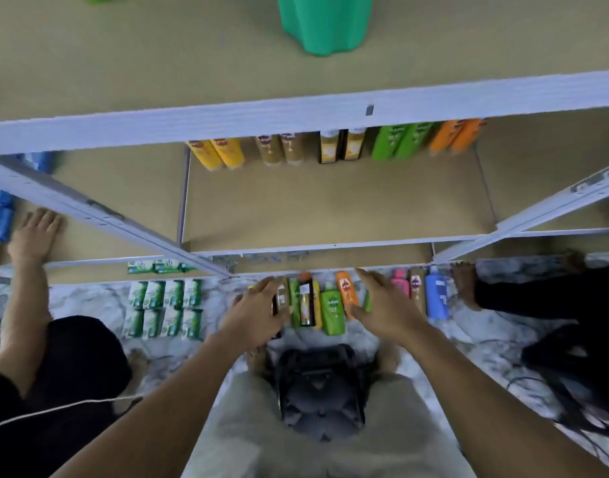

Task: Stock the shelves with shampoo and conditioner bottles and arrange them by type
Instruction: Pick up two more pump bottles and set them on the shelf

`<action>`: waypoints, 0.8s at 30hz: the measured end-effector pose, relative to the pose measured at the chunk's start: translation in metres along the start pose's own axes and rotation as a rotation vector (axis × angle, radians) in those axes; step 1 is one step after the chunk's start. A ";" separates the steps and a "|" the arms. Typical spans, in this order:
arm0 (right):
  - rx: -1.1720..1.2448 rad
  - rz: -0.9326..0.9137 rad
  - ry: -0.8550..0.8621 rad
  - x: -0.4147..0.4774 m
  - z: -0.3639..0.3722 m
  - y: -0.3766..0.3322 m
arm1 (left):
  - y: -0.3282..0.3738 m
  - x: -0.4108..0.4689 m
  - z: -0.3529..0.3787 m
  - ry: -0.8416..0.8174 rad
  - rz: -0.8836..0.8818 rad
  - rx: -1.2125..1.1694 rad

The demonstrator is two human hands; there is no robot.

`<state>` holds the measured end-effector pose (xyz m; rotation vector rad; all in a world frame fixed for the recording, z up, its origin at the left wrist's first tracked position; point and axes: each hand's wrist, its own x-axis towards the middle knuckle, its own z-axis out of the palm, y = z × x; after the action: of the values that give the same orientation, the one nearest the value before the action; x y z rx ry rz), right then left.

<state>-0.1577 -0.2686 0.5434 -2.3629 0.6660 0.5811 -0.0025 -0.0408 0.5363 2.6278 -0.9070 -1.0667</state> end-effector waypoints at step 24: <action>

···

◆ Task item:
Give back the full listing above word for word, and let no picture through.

◆ Result:
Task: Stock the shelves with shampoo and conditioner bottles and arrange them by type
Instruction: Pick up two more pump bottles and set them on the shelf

`<action>`: waypoints, 0.8s at 30hz: the measured end-effector pose, relative to the pose measured at the chunk's start: translation in metres along the start pose's own axes and rotation as a rotation vector (axis × angle, radians) in those axes; step 1 is one step after the chunk's start. A ";" separates the steps and a "|" the arms. Typical spans, in this order:
arm0 (right):
  - rx: -1.1720..1.2448 rad
  - rz: -0.9326..0.9137 rad
  - ry: -0.8550..0.8621 rad
  - x: -0.4147..0.4774 m
  - z: -0.3639..0.3722 m
  - y: -0.3766..0.3322 m
arm1 (left):
  - y: -0.3282..0.3738 m
  - x: -0.4108..0.4689 m
  - z: -0.3529..0.3787 m
  - ry: -0.8416..0.8174 rad
  - rz: -0.8836..0.8818 rad
  - rx: -1.2125..1.1694 rad

The demonstrator is two human hands; there is no robot.

`<state>` holds the measured end-effector pose (xyz m; rotation vector rad; all in a world frame fixed for the recording, z up, its origin at the left wrist's first tracked position; point and axes: each hand's wrist, its own x-axis towards the middle knuckle, its own z-axis out of the palm, y = z × x; after the action: of the values that give the same orientation, the one nearest the value before the action; x y z rx ry rz), right then left.

<state>-0.1577 -0.2686 0.5434 -2.3629 0.6660 0.5811 -0.0025 -0.0408 0.5363 2.6278 -0.9070 -1.0667</state> end-effector waypoints at step 24: <action>

Work on the answer has been completed.